Things feel more permanent in the woods rather than Manhattan.
There was a quite a bit of good reading from last year, my favorites were genre.
My favorite story from Sullivan’s collection was about animals taking over the planet and waging holy war on the humans. The Circle made me re-evaluate my usage of social networks. It was a little heavy-handed, but I don’t think posting about my personal life is something that I care about. This book was also coincidental, because when I was teaching my first year seminar (FYS) on our use of technology and how it’s part of this “new age of expression” (as some would celebrate it, but I’m not one of those people) made me think about my use of the internet.
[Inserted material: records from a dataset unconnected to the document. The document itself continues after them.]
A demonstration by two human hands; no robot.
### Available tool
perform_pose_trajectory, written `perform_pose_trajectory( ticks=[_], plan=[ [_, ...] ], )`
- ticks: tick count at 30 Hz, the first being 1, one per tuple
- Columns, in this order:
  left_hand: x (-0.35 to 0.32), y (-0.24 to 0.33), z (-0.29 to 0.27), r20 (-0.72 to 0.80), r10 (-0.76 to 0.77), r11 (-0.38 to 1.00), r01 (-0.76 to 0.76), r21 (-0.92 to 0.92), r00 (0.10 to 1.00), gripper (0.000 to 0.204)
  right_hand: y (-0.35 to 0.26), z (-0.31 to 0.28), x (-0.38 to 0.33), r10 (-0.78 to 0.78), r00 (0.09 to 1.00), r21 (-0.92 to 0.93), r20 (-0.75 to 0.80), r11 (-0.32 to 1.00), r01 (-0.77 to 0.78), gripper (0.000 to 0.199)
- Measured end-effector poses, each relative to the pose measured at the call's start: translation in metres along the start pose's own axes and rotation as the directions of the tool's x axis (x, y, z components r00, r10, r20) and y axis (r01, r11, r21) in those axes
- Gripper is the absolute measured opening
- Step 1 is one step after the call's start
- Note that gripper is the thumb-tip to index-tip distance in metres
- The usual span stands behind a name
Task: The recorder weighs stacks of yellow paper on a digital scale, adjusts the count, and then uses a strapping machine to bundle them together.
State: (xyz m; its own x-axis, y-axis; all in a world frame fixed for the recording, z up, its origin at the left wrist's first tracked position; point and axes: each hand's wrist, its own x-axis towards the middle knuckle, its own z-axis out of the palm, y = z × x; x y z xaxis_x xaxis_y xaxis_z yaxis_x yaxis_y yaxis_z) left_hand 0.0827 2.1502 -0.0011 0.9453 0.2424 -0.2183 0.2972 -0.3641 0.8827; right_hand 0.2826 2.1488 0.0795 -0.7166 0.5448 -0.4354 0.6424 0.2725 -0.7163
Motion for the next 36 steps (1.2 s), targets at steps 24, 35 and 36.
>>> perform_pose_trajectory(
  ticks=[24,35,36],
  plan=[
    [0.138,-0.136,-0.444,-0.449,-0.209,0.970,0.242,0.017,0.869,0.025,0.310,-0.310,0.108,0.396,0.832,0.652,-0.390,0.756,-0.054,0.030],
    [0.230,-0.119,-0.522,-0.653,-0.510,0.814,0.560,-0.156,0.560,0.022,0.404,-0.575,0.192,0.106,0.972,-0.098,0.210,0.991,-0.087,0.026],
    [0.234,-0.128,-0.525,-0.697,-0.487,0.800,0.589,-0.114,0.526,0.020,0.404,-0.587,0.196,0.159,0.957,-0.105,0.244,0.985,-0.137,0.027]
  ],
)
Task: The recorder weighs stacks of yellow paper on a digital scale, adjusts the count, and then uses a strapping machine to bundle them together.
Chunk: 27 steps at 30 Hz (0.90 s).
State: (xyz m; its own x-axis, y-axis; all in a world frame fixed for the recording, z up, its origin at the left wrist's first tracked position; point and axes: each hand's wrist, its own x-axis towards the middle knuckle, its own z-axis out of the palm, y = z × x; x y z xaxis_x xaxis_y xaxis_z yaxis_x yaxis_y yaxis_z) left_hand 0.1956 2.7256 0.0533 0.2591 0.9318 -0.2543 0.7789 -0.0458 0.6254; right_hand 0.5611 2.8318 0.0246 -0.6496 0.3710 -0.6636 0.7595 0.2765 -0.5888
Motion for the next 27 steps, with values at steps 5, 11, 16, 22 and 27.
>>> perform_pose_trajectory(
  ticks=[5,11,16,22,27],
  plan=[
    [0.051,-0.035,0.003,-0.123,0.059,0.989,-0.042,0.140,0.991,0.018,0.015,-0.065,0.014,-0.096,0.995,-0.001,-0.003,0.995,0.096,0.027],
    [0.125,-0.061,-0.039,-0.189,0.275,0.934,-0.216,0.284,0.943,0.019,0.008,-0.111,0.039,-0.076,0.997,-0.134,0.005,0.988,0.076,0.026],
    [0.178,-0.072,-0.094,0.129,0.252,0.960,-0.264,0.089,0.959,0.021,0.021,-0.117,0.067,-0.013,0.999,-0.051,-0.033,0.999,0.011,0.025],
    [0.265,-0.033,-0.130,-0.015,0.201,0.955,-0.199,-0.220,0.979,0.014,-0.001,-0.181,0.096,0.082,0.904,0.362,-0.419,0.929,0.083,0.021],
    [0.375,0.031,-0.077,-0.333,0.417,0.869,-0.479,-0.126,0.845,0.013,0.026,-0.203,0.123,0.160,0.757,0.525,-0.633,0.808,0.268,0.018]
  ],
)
Really, reading Bill Bryson’s A Walk In The Woods, helped me come to realize that what we are in is an age of convenience—not expression.Talking about it with my really great FYS class, helped me come to realize that books are really the best form of expression and talking about modern age. So if I’m going to teach FYS next year, I think I’ll couple The Circle with Wild by Cheryl Strayed or Bryson’s book. This is why my blog will mostly go back to its original state. It’ll exist exclusively as a notebook, a scrapbook of gathering research rather than a life-blog, because—let’s be honest—I’m fucking boring. But the stuff I like isn’t.